Whatever a referee chooses to do with this issue, be sure to give your players a great gaming experience!

Saturday, March 14, 2015

Project Longbow - Reflections on an impossible project

The first time I read a reference to this secret Imperial project (in Gurps: Traveller), I thought nothing of it. Another secret project for background with potential for adventure and intrigue. Cool.

And then it percolated in the back of my mind, and I realized it was, essentially, an impossibility, at least in regards to the supposed data being collected and analyzed by the Third Imperium.

First, some background.

Officially, the project, if acknowledged at all, is brushed off as a communications research project by Imperial officials. But it is listed in the sources as a gravitics scanning project, designed and built specifically to trace Zhodani ship movements during their [Galactic] Core Expeditions. The source states there are two locations where the scanning arrays are set up, both being Imperial Navy Depots. One location I can't remember [I don't have access to the actual source book currently], the other is the Imperial Depot in Deneb Sector. It also references collected data being transferred to these Depots for processing.

So let us consider the distances involved. We'll start from Regina, in the aptly named Regina Subsector, Spinward Marches Sector. Practically on the border with the hated Zhodani. From this location it is around 12 full subsectors (120 or so parsecs) to the closest edge of the Zhodani Consulate facing the Galactic Core, at least according to the Traveller Map website. (For this example, we don't really need exact distances).

120 Parsecs at 3.26 Light Years per parsec is equal to around 400 Light Years.


Now consider that the Zhodani's Core Expeditions have travelled several THOUSAND PARSECS towards the core.

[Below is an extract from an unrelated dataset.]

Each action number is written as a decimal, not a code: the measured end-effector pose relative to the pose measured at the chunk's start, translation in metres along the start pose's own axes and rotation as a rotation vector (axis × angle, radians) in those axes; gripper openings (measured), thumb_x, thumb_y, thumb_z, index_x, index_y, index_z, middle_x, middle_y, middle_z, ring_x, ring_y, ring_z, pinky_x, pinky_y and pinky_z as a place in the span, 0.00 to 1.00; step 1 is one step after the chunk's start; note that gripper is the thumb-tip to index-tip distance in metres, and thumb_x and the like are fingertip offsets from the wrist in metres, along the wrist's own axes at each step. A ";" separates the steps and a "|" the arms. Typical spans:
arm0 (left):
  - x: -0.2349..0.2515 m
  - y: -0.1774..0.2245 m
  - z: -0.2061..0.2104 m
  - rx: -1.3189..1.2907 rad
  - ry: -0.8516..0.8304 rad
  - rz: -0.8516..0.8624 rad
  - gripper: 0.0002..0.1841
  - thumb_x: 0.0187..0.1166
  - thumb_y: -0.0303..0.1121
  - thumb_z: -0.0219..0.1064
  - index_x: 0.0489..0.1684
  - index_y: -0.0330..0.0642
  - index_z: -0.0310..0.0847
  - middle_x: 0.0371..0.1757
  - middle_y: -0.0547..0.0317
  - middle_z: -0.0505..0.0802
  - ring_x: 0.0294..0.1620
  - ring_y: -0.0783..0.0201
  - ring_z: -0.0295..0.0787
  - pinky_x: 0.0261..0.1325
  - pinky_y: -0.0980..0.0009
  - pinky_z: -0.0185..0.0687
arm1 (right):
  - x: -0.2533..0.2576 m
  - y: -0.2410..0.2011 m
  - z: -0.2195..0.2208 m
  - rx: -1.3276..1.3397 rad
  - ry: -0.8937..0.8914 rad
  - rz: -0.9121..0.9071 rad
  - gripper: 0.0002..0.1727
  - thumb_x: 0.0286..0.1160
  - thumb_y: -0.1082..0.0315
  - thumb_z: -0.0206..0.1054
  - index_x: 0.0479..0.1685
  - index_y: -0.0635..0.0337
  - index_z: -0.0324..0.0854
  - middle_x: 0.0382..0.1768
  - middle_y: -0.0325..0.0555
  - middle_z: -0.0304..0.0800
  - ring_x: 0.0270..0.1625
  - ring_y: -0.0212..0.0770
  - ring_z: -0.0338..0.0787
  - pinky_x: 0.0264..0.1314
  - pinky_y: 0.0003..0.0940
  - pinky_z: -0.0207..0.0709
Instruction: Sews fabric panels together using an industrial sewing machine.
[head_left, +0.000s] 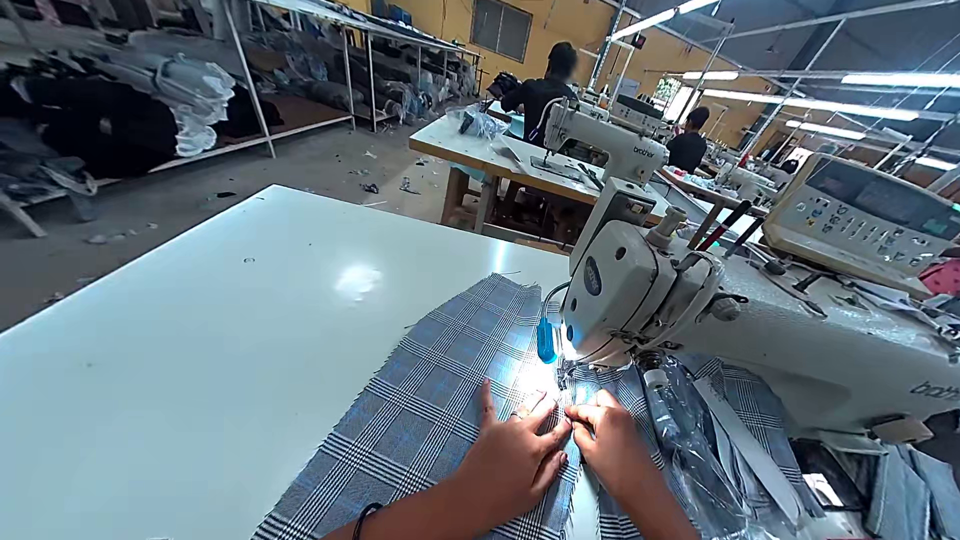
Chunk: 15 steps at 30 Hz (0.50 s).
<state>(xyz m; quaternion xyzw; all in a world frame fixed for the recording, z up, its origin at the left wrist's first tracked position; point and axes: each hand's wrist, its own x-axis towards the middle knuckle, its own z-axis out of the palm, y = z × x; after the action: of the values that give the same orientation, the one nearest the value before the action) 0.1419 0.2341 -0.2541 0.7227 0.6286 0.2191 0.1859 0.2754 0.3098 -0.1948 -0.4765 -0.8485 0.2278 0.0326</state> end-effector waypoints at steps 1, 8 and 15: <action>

Add a mere 1000 parsecs to our example above. That is another 3260 Light Years, for a total of at least 3660 Light Years.

Think about this.

That distance, as measured in Light Years, or just Years, IS LONGER THAN THE THIRD IMPERIUM HAS BEEN IN EXISTENCE! And this is only from one end of the Imperium. Add another 50 parsecs or so to for that gravity wave data to reach the Deneb Depot; that's another 168 Light Years.

This makes it IMPOSSIBLE for this project to work! There is no way the gravity waves generated by the Core Expeditions' ships' engines (gravitic maneuver drives, of course) can REACH the Imperium's sensors. Unless the gravity waves from these ships can travel faster than light. If they can, I think the Imperium has much bigger problems than those Core Expeditions...

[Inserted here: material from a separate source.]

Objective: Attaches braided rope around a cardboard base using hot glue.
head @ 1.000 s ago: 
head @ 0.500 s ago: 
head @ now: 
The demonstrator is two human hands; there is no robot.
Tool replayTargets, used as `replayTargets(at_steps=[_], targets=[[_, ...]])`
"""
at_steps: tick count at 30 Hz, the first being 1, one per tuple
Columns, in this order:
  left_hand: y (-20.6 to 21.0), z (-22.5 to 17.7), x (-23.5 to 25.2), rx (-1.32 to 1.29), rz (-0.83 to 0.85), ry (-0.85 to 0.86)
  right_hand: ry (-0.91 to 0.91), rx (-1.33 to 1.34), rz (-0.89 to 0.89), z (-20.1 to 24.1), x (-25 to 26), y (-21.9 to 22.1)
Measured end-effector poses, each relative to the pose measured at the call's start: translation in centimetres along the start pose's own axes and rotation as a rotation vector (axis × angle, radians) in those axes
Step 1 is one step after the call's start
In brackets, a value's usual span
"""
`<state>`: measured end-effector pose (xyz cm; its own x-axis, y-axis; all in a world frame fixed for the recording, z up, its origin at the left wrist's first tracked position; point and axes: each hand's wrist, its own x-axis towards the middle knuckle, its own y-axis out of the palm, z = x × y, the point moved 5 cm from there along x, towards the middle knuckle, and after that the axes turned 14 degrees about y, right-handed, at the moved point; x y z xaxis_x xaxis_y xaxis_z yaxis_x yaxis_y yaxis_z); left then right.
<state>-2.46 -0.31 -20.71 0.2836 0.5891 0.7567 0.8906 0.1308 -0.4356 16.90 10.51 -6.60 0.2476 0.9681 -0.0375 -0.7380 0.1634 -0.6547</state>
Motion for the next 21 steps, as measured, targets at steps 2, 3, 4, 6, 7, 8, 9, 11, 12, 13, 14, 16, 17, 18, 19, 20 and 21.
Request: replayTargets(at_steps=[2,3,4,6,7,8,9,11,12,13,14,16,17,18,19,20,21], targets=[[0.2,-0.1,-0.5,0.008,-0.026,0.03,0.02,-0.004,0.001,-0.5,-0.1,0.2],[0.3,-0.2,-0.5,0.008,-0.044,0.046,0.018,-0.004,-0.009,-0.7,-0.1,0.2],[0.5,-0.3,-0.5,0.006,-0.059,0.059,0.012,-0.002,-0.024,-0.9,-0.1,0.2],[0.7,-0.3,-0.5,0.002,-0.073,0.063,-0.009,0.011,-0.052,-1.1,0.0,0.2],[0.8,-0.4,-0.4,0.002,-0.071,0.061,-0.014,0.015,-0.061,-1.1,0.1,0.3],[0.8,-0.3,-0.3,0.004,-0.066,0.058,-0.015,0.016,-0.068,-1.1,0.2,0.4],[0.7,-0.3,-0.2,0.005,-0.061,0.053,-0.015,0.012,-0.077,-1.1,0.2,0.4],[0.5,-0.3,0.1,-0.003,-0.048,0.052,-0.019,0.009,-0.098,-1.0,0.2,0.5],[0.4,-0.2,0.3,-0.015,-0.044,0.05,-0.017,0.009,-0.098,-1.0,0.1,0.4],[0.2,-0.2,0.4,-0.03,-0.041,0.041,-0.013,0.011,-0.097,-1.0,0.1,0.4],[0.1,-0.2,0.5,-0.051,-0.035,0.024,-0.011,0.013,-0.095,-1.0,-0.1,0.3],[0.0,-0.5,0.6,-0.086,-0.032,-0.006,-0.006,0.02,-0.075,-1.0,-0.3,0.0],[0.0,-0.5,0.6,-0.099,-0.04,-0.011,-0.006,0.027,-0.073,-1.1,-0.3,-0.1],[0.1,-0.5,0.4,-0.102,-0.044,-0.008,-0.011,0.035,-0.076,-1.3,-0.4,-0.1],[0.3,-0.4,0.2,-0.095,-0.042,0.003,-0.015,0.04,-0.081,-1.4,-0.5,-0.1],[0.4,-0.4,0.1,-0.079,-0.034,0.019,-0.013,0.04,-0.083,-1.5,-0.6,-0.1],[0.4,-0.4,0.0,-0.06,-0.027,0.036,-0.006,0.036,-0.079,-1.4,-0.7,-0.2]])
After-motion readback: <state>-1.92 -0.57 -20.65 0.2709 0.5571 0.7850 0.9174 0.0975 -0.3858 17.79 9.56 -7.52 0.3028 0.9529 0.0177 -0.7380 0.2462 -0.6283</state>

This brings up a few possibilities.
  First, the Imperium is lying, and Project Longbow is... something else. What? Well, that would be up to the referee now, wouldn't it? ;)
  Second, the Imperium is using this project as a cover, for some purpose. Perhaps they really do have a secret communications research project in the works. Or perhaps it's a complicate trap, a lure to draw out Zhodani agents. That would be one expensive trap, given the supposed size of this project. As an Imperial ruler, I would put all that money into military development instead. Or better yet, the regional economies...

  Lastly, and this is probably the correct reason, they inserted this project as background, something for a referee to build upon, a mystery for players to figure out...

Whatever the original reason, this silly background device is not present in my campaigns.

[Note: Post edited to remove statements which could be interpreted as insulting to the original designers/creators of this background data. Not my intent at all. I claim lack of sleep as the excuse for my lapse, and apologize for it.]